Puce électronique obligatoire pour les animaux de compagnie : l'UE pourrait économiser des milliards
L'UE pourrait faire économiser des milliards aux États membres grâce à un enregistrement obligatoire des chiens et des chats.
L'identification par micropuce et l'enregistrement des animaux sont non seulement essentiels pour le bien-être des chats et des chiens et la protection de la santé publique, mais pourraient également faire économiser jusqu'à 25 milliards d'euros par an aux États membres de l'UE.
Alors que la proposition de la Commission européenne relative au bien-être des chiens et des chats et à leur traçabilité poursuit son parcours parlementaire, l'identification et l'enregistrement obligatoires de tous les animaux de compagnie restent un élément décisif de la législation. Le problème de bien-être animal concerne également le commerce illégal d'animaux de compagnie.
Le commerce illégal d'animaux de compagnie cause des préjudices se chiffrant en milliards
Selon les propositions d'amendements actuelles, il existe un risque que certains animaux soient exemptés de l'obligation d'identification par micropuce et d'enregistrement des animaux de compagnie.

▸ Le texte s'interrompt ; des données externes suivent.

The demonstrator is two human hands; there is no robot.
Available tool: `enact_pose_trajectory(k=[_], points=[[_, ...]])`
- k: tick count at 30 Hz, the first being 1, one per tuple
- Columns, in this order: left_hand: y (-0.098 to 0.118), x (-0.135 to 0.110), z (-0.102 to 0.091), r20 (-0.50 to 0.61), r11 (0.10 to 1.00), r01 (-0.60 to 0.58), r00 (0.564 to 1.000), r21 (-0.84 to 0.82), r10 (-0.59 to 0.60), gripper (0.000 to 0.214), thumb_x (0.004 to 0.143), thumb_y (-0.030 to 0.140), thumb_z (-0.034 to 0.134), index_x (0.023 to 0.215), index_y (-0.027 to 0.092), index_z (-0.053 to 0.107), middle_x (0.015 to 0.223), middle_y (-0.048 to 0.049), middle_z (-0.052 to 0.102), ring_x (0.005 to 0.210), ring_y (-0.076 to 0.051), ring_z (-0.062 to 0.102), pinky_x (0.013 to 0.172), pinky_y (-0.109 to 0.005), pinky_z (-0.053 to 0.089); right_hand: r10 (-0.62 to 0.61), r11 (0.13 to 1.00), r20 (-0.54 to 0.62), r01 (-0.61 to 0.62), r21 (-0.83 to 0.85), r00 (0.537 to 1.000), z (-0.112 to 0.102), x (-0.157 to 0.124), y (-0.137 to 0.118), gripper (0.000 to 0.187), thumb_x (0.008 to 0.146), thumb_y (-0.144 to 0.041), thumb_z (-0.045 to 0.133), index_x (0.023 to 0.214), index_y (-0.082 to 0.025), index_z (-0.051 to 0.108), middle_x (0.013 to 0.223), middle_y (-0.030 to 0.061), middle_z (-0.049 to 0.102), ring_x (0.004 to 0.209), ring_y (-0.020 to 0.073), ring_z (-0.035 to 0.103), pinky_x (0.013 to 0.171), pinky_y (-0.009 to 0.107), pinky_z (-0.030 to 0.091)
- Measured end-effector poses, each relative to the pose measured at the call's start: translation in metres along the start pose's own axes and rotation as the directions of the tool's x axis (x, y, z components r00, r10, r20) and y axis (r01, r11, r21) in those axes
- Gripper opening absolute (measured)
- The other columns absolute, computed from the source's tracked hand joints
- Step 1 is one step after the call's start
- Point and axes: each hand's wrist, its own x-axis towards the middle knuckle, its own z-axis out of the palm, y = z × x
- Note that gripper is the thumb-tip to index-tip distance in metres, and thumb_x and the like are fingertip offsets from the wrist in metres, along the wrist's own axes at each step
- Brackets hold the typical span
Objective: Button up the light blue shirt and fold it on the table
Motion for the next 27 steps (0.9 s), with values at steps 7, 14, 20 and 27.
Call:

Des lacunes dans la législation permettraient au commerce illégal d'animaux de compagnie de se poursuivre sans relâche, entraînant des pertes de recettes pour les autorités fiscales et une charge persistante pour le secteur public liée à la prise en charge des animaux indésirables et abandonnés.
Sur les près de 6 millions de chiens demandés chaque année dans l'UE, 79 % proviennent de sources non contrôlées. Pour un prix d'achat estimé de manière conservative à 800 euros par chiot, les chiens issus de sources non contrôlées représentent jusqu'à 3,8 milliards d'euros de manque à gagner annuel en recettes et en TVA. L'UE comptant 78 millions de chats et certains chats de race pure atteignant des prix allant jusqu'à 50’000 euros, les chats constituent également un élément important de cette proposition.
Les animaux abandonnés coûtent des milliards aux pouvoirs publics
Le commerce et l'élevage non contrôlés de chiens et de chats entraînent des coûts flagrants pour la gestion des populations en liberté. Les animaux domestiques retournés à l'état sauvage ou abandonnés représentent 30 % de l'ensemble des chiens et chats dans le monde, le nombre de chiens et chats abandonnés et sans abri en Europe étant probablement sous-estimé et dépassant 100 millions d'animaux. Rien qu'en Italie, l'hébergement des chiens abandonnés dans des refuges coûte entre 180 et 200 millions d'euros de fonds publics.
L'absence de réglementation à l'échelle de l'UE pourrait coûter jusqu'à 25 milliards d'euros par an aux États membres de l'UE, aux communes et aux citoyens, ce qui correspond à 0,15 % du PIB de l'UE. Cet argent pourrait toutefois être économisé si le Parlement européen agit de manière responsable dans le traitement de la proposition législative actuelle.
Actuellement, 24 États membres de l'UE ont rendu obligatoire la micropuce pour les chiens et 7 États membres de l'UE pour les chats, d'autres pays devant s'y ajouter dans les années à venir. Un système à l'échelle de l'UE devrait être mis en place pour garantir la traçabilité des animaux et faire en sorte que les informations sur la propriété, la santé et les maladies soient facilement disponibles au-delà des frontières. En savoir plus sur les droits des animaux.
Les coûts de la micropuce sont minimes
Les coûts annuels moyens de détention d'un animal peuvent s'élever à 1’120 euros pour les chats et à 1’305 euros pour les chiens. Les coûts uniques de la micropuce s'élèvent à environ 40 euros par animal, ce qui ne représente que 3 à 3,5 % des coûts annuels de détention d'un chien ou d'un chat. L'introduction de l'obligation de micropuce est donc extrêmement pratique et contribue à transférer les coûts de la détention d'animaux du côté de la demande vers le côté de l'offre.
En développant un système d'identification et d'enregistrement solide et fiable dans l'ensemble de l'UE, les coûts liés à l'acquisition d'animaux provenant de sources inconnues et à la gestion des animaux indésirables diminueront avec le temps, ce qui conduira à un élevage et une détention plus responsables.